Al-A’raf {7} : 56 :
وَلَا تُفْسِدُوْا فِى الْاَرْضِ بَعْدَ اِصْلَاحِهَا وَادْعُوْهُ خَوْفًا وَّطَمَعًاۗ اِنَّ رَحْمَتَ اللّٰهِ قَرِيْبٌ مِّنَ الْمُحْسِنِيْنَ
“Janganlah kamu berbuat kerusakan di bumi setelah diatur dengan baik. Berdoalah kepada-Nya dengan rasa takut dan penuh harap. Sesungguhnya rahmat Allah sangat dekat dengan orang-orang yang berbuat baik.”
QS. Al-A‘rāf [7]: 56 merupakan ayat utama dalam tema kebersihan lingkungan dan larangan perusakan bumi. Ayat ini menegaskan bahwa menjaga tatanan alam merupakan bagian dari ketaatan kepada Allah. Dalam kajian tematik Al-Qur’an, ayat ini sering dijadikan dasar teologis etika lingkungan Islam, karena memadukan larangan perusakan (ifsād) dengan perintah menjaga kebaikan (iṣlāḥ).
Dalam Tafsīr al-Qur’ān al-‘Aẓīm, Ibnu Katsir menjelaskan bahwa larangan berbuat kerusakan dalam ayat ini bersifat umum dan menyeluruh, mencakup kerusakan dalam:
-
akidah,
-
akhlak,
-
kehidupan sosial,
-
dan lingkungan alam.
Menurut Ibnu Katsir, bumi telah Allah perbaiki dengan:
-
diturunkannya syariat,
-
diutusnya para rasul,
-
serta diciptakannya tatanan alam yang seimbang dan bermanfaat bagi manusia.
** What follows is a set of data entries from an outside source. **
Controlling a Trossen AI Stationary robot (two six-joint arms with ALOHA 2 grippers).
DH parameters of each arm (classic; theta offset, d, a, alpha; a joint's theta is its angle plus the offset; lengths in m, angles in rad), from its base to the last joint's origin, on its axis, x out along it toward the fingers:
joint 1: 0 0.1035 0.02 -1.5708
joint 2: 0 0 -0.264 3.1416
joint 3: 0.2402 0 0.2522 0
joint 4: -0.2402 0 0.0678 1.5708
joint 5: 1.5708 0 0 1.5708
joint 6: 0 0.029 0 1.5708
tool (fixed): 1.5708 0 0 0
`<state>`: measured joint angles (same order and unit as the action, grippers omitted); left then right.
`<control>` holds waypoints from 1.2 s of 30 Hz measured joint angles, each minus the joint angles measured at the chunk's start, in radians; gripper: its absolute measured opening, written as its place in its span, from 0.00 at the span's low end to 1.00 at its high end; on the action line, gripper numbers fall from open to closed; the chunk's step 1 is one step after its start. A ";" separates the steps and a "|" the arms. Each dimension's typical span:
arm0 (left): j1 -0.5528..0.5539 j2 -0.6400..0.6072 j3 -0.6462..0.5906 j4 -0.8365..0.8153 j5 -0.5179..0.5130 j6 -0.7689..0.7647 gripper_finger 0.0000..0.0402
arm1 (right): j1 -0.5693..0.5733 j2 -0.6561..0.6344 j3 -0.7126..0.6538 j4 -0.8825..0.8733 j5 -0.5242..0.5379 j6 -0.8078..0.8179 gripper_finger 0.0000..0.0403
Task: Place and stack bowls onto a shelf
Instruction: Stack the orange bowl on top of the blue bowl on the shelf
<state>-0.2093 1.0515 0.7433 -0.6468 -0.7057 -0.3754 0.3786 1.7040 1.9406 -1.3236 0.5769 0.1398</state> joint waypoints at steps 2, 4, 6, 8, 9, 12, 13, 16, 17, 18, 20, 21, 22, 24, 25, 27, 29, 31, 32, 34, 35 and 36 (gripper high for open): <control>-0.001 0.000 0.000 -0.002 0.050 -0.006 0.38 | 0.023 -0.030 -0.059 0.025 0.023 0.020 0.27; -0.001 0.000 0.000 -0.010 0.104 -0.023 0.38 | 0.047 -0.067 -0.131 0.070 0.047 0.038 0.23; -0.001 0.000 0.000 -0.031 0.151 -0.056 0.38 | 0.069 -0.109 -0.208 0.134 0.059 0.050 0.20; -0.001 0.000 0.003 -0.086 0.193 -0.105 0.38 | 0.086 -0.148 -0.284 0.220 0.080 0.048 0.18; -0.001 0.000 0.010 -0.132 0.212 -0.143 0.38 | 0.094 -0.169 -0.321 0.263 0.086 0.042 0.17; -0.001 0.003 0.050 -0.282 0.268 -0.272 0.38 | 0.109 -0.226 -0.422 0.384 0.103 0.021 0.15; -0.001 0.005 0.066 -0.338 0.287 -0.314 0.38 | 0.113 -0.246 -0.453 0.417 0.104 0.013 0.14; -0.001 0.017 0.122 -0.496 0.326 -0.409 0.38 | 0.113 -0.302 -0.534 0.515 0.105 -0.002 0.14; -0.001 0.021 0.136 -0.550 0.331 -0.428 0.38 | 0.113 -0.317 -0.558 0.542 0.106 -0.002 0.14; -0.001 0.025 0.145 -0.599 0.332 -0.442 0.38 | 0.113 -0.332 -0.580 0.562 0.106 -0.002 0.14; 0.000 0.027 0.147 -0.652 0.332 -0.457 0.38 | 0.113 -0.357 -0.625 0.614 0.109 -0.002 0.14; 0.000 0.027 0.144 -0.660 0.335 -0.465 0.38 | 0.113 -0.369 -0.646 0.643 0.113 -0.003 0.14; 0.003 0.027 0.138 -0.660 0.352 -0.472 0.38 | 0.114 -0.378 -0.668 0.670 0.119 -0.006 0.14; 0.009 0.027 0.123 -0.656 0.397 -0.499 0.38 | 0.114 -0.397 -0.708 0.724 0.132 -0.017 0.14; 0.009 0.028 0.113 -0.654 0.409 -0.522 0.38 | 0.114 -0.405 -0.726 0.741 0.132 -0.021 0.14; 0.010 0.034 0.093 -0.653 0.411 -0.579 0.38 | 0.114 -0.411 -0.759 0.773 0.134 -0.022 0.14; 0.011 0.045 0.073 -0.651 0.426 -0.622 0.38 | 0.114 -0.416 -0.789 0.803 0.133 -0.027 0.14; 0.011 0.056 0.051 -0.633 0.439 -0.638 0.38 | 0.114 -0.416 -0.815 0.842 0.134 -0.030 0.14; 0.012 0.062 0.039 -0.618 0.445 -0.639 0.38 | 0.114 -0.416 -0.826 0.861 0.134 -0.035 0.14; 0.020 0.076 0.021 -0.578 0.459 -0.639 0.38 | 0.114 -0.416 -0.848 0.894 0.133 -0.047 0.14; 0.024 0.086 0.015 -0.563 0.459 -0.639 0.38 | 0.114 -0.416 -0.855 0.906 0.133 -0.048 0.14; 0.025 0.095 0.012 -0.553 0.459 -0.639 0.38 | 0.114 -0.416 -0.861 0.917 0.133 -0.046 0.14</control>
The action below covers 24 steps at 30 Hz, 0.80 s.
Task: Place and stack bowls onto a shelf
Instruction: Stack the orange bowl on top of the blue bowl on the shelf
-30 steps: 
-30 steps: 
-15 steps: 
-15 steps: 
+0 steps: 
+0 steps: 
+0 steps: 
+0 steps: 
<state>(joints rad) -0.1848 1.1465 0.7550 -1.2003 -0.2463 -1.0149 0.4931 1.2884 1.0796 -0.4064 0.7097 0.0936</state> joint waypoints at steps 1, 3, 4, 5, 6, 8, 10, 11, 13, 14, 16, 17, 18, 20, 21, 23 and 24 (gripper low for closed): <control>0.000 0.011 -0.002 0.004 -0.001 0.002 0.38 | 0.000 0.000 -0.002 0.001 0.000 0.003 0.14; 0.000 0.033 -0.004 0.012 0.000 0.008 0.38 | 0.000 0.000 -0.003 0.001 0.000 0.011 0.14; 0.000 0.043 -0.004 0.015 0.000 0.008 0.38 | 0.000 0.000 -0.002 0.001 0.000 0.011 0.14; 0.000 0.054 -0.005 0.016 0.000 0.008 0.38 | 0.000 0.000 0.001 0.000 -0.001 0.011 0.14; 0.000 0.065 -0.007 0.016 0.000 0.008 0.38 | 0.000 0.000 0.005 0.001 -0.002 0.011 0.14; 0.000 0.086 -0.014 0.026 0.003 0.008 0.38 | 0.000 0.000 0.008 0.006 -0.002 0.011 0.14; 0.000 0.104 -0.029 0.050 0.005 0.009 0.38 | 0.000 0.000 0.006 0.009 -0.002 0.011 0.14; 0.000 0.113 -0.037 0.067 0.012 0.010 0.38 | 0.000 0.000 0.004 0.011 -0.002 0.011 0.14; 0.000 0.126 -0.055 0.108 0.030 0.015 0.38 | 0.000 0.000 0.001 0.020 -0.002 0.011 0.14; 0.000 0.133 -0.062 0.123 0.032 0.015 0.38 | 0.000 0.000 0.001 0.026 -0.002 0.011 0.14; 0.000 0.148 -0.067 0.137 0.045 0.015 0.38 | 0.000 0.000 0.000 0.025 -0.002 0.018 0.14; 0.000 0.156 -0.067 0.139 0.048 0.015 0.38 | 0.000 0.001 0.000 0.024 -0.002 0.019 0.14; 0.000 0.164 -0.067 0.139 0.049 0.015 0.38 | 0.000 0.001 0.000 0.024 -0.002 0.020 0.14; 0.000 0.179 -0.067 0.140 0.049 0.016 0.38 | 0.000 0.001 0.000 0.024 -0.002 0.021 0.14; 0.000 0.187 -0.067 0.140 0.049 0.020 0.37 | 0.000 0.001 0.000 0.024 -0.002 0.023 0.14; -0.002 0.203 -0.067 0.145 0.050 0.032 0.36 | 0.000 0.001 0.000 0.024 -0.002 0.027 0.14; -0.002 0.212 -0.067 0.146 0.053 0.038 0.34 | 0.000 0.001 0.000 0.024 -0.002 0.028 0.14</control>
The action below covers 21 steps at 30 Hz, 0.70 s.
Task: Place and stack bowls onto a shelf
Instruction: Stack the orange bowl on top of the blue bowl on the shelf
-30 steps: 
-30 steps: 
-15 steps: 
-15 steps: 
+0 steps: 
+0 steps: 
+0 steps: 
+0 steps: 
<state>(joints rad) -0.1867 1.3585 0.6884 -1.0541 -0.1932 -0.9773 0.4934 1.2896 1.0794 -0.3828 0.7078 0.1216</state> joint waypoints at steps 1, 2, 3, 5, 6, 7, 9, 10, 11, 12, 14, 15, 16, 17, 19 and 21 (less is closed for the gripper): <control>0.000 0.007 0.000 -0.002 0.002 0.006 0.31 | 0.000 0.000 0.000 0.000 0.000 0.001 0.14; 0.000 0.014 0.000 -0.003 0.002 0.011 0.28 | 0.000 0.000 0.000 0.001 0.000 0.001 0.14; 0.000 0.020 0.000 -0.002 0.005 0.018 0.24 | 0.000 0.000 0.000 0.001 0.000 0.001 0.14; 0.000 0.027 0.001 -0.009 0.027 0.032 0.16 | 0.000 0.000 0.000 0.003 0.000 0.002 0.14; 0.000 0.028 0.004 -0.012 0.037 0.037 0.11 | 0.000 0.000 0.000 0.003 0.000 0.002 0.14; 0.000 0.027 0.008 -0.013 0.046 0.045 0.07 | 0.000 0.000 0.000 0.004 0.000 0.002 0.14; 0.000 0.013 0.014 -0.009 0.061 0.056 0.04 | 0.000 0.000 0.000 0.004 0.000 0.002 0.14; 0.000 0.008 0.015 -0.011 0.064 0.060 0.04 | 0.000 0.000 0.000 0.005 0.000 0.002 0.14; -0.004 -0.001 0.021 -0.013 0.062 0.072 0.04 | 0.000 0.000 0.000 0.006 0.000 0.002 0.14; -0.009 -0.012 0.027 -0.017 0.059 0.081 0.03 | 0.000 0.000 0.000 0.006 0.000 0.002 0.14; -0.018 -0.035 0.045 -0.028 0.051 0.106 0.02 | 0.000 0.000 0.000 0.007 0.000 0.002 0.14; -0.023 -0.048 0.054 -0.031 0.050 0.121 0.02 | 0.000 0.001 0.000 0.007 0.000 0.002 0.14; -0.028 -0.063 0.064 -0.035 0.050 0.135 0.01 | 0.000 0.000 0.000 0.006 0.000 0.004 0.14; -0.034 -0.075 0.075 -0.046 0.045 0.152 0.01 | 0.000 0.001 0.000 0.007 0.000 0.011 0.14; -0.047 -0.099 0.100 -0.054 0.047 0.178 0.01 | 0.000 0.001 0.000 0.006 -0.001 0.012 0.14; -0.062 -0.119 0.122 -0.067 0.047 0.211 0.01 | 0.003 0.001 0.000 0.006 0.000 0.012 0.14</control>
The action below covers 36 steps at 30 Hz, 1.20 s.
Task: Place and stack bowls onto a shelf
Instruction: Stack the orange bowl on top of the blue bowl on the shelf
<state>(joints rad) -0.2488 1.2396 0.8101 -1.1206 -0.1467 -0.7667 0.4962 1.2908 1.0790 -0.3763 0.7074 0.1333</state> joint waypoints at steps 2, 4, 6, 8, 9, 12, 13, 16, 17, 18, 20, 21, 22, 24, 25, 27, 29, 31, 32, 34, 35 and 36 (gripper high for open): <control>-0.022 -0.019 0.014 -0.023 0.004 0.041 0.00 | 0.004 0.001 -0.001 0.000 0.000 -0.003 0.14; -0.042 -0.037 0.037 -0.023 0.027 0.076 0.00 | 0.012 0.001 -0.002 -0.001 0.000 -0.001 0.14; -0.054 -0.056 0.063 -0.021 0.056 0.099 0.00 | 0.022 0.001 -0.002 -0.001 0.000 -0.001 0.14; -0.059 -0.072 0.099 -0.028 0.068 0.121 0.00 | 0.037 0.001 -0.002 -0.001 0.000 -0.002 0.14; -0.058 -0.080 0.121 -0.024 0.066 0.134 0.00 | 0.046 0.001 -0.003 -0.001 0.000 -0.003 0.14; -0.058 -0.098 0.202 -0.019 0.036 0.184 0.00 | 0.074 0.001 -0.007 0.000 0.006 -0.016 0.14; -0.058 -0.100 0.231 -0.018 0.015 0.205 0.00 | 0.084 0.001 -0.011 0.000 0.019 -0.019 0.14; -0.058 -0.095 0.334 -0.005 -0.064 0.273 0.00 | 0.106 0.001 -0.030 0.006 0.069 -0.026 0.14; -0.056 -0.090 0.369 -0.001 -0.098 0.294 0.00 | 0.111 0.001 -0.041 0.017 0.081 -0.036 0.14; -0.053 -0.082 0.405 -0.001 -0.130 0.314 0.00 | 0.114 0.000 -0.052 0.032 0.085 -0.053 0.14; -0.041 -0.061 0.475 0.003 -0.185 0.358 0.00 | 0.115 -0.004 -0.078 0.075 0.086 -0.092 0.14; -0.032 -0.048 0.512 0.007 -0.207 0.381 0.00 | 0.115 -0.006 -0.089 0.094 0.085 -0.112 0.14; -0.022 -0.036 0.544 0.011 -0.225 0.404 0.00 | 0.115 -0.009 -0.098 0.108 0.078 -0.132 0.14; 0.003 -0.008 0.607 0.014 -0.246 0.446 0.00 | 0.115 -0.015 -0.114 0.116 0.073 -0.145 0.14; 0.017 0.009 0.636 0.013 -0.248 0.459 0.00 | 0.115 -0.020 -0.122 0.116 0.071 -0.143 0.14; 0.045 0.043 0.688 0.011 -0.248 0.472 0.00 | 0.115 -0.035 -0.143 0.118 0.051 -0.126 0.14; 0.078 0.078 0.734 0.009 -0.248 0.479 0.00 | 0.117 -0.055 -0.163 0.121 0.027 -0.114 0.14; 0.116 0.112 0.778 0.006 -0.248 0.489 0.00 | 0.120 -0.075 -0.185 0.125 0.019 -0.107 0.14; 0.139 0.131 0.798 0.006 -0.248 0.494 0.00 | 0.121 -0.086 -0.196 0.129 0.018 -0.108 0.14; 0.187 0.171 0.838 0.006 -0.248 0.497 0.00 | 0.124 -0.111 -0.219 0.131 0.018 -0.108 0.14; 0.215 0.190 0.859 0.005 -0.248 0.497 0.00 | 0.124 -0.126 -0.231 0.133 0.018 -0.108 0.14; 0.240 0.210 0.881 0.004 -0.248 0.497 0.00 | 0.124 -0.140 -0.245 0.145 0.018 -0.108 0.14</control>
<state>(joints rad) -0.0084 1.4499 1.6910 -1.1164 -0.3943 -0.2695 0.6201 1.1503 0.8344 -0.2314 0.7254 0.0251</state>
Ibnu Katsir mengaitkan ayat ini dengan ayat lain, seperti QS. Ar-Rūm [30]: 41, bahwa kerusakan di bumi terjadi akibat perbuatan manusia. Menurut beliau, maksiat individu dapat berdampak kolektif, mengundang bencana, kekeringan, dan hilangnya keberkahan.
Menurut Tafsir Ibnu Katsir, QS. Al-A‘rāf [7]: 56 menegaskan bahwa:
-
Allah menciptakan bumi dalam keadaan baik dan seimbang
-
Manusia dilarang merusak tatanan tersebut dalam bentuk apa pun
-
Menjaga lingkungan adalah bagian dari ketaatan dan ihsan
Ayat ini menjadikan kebersihan, kelestarian, dan tanggung jawab ekologis sebagai manifestasi iman dan akhlak mulia.